Prompt:
Copy the data precisely, keeping every character.

Collected material:
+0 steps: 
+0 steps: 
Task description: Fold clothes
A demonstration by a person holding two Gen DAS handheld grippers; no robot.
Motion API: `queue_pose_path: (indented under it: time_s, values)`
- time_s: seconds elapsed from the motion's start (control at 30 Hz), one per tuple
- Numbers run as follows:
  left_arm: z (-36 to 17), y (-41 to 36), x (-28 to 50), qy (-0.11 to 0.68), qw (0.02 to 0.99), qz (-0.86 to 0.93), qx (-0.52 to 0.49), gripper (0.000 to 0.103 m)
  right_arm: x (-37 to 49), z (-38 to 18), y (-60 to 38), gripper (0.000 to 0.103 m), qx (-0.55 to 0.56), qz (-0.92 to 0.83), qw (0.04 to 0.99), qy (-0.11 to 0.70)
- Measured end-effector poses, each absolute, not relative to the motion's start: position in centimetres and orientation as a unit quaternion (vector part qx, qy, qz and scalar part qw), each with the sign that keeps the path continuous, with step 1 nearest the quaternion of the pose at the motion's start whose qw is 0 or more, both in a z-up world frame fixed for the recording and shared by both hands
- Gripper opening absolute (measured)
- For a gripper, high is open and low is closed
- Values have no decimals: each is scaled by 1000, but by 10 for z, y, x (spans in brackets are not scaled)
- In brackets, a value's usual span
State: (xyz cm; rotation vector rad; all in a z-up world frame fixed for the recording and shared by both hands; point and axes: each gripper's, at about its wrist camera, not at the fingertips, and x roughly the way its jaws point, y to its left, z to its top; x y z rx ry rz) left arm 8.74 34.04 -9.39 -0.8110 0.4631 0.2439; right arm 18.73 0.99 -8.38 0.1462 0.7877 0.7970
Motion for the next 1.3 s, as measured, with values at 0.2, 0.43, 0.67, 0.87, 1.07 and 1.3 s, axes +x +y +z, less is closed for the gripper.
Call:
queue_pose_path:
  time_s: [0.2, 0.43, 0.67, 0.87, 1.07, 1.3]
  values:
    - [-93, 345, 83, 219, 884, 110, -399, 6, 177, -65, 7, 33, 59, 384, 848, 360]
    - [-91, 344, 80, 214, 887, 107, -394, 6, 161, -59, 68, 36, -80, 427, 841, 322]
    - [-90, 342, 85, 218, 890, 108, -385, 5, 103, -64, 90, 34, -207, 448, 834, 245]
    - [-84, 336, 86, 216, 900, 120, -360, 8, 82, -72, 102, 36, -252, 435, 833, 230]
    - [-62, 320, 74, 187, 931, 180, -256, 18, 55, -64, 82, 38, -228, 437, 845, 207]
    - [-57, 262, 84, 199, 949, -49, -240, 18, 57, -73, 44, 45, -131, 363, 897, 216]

Task result:
+0 steps: 
+0 steps: 
Task description: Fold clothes
A demonstration by a person holding two Gen DAS handheld grippers; no robot.
Motion API: `queue_pose_path: (indented under it: time_s, values)`
- time_s: seconds elapsed from the motion's start (control at 30 Hz), one per tuple
- Numbers run as follows:
  left_arm: z (-36 to 17), y (-41 to 36), x (-28 to 50), qy (-0.11 to 0.68), qw (0.02 to 0.99), qz (-0.86 to 0.93), qx (-0.52 to 0.49), gripper (0.000 to 0.103 m)
  right_arm: x (-37 to 49), z (-38 to 18), y (-60 to 38), gripper (0.000 to 0.103 m), qx (-0.55 to 0.56), qz (-0.92 to 0.83), qw (0.04 to 0.99), qy (-0.11 to 0.70)
- Measured end-effector poses, each absolute, not relative to the motion's start: position in centimetres and orientation as a unit quaternion (vector part qx, qy, qz and scalar part qw), each with the sign that keeps the path continuous, with step 1 nearest the quaternion of the pose at the motion's start whose qw is 0 or more, both in a z-up world frame fixed for the recording and shared by both hands
- Gripper opening absolute (measured)
- For a gripper, high is open and low is closed
- Values have no decimals: each is scaled by 1000, but by 10 for z, y, x (spans in brackets are not scaled)
- In brackets, a value's usual span
State: (xyz cm; rotation vector rad; all in a z-up world frame fixed for the recording and shared by both hands; point and axes: each gripper's, at about its wrist camera, not at the fingertips, and x roughly the way its jaws point, y to its left, z to its top; x y z rx ry rz) left arm 8.74 34.04 -9.39 -0.8110 0.4631 0.2439; right arm 18.73 0.99 -8.38 0.1462 0.7877 0.7970
Motion for the next 1.3 s, as measured, with values at 0.2, 0.43, 0.67, 0.87, 1.07 and 1.3 s, axes +x +y +z, less is closed for the gripper.
Call:
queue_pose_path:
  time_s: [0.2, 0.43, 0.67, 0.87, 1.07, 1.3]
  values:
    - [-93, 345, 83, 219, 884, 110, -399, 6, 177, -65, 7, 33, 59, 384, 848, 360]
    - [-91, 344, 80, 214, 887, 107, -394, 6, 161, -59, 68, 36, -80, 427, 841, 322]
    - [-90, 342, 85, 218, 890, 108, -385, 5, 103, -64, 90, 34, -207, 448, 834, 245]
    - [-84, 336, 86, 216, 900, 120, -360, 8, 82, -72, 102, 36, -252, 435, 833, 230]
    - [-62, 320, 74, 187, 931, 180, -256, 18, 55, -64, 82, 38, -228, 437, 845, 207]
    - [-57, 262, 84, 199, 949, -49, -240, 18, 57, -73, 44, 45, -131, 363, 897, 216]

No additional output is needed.